— Хватить спорить, господа офицеры. Казака к стенке ставить не будем. По-хорошему, надо бы ума ему плетью вложить, да боевого офицера трогать не пристало. Отпустим, может быть дойдёт, что против собственного народа воюет.
— А если — нет? У красных тот же народ воюет и, даже, казаки имеются.
— В бою пристрелим. Всё одно его не мы, так Бог покарает.
— Ладно, будь, по-вашему. Не хочешь к нам перейти, Кузьмин?
— Нет.
— Что так?
— Это жизнь свою перечеркнуть, да и не победите вы.

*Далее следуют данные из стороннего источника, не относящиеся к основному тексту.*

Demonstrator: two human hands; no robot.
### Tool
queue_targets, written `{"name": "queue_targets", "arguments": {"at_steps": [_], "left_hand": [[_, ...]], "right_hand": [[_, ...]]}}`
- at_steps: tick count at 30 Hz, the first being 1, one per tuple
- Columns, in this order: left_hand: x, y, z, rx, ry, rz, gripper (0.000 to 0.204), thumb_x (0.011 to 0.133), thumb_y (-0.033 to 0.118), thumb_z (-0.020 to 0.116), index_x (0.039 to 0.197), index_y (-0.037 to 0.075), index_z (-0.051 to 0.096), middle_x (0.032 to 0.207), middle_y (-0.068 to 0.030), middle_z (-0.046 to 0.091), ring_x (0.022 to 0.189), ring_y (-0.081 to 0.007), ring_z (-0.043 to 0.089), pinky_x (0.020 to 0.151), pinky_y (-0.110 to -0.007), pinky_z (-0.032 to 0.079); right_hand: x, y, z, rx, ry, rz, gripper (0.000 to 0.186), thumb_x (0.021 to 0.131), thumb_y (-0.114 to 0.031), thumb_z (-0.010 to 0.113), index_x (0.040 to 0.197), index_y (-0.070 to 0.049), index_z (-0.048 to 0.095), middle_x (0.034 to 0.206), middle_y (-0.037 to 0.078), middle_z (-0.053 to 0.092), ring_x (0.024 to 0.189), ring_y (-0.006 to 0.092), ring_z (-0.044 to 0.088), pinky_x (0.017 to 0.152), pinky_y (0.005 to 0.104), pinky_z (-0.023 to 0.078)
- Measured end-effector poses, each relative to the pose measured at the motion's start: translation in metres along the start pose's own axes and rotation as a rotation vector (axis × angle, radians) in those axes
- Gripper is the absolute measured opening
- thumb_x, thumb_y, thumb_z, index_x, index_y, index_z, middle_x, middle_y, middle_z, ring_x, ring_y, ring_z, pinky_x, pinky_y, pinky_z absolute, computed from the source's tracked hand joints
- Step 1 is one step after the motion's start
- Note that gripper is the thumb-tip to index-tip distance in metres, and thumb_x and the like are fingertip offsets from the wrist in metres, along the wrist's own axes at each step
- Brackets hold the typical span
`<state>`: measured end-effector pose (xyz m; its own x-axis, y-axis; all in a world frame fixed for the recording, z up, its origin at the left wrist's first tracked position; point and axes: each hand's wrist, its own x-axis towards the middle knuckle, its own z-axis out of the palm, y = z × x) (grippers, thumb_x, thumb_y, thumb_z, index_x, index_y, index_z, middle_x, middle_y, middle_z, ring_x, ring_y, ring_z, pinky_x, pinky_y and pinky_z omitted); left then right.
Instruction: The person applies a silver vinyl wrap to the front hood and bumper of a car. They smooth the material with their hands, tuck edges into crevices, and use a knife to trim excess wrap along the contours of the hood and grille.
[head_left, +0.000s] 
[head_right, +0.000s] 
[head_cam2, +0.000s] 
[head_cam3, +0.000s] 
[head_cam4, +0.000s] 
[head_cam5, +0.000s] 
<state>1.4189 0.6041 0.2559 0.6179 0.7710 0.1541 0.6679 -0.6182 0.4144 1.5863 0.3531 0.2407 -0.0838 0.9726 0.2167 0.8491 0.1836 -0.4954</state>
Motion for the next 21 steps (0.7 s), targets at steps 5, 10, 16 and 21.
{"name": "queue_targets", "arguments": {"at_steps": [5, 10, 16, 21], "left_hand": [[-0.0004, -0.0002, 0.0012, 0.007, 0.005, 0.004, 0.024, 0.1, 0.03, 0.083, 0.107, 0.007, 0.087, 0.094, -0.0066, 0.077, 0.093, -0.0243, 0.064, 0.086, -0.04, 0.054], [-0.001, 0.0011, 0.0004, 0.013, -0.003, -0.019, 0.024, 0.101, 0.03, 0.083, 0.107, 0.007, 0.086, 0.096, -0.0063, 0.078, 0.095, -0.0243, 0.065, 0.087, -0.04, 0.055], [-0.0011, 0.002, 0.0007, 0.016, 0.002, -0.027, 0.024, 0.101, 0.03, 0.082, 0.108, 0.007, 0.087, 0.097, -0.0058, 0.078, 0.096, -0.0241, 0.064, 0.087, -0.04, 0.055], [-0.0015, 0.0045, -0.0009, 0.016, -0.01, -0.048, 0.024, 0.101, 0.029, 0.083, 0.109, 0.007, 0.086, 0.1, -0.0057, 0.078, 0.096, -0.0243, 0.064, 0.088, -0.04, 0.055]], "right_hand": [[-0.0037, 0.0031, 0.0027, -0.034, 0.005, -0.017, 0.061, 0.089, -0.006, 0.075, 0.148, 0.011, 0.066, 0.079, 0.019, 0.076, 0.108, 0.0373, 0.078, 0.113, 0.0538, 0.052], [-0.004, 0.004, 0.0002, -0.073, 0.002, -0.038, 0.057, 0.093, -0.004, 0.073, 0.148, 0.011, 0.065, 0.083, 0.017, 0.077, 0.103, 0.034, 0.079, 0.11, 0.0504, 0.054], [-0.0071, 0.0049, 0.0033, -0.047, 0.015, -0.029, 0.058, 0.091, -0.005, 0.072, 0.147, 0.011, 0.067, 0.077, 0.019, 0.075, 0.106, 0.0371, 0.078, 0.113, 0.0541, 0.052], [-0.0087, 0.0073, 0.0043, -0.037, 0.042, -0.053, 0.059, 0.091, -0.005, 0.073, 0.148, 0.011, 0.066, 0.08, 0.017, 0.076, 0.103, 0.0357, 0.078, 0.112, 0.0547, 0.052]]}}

— Это мы ещё посмотрим! Не хочешь — как хочешь. — и казакам — А с матросиком что делать будем?
— Так иногородний — к стенке и вся недолга. Землю нашу хотели отобрать! А она кровушкой казачьей полита! Из-за этого зараз и восстали.
— Ты откуда родом, морячок?
— Из Александровск — Грушевского.
— Хохол?
— Нет.
— Стал быть, иногородний. Шахтёр?
— Столяр при шахте.
Комиссар Подколодный поёжился, неуютно ему стало как-то, даже Кузмин здесь был свой. А он? Иногородний, пролетарий, матрос — более чужеродного элемента в казачьем курене представить было не возможно. Зайцев тоже это понял, посмотрел на него, усмехнулся:
— Даже не плотник! Курень срубить сможешь? Нет? Этому иногороднему, станичники, ваша земля без надобности. Что он с ней делать будет? Эта заваруха кончиться, опять столяром на шахту пойдёт, рубанком махать. И его отпустим. Надо было бы вам там его на берегу Дона и кончать. А теперь уж не нать. Что нам с этого паренька? Не вару, не навару. У него вся жизнь впереди. Пущай идёт, а к нам не попадается.
Сотник был на четыре года старше своего пленника, но считал себя бывалым. А как же? Прошёл войну, полный Георгиевский кавалер.
— Погинет в степу — сказал кто-то из казаков. — В мокрой-то одежонке. Ветер ноне холодный. До костей пробират. По-хорошему, лучше уж зараз хлопнуть.
— Ежели уж одного пощадили, то и второго нать пощадить.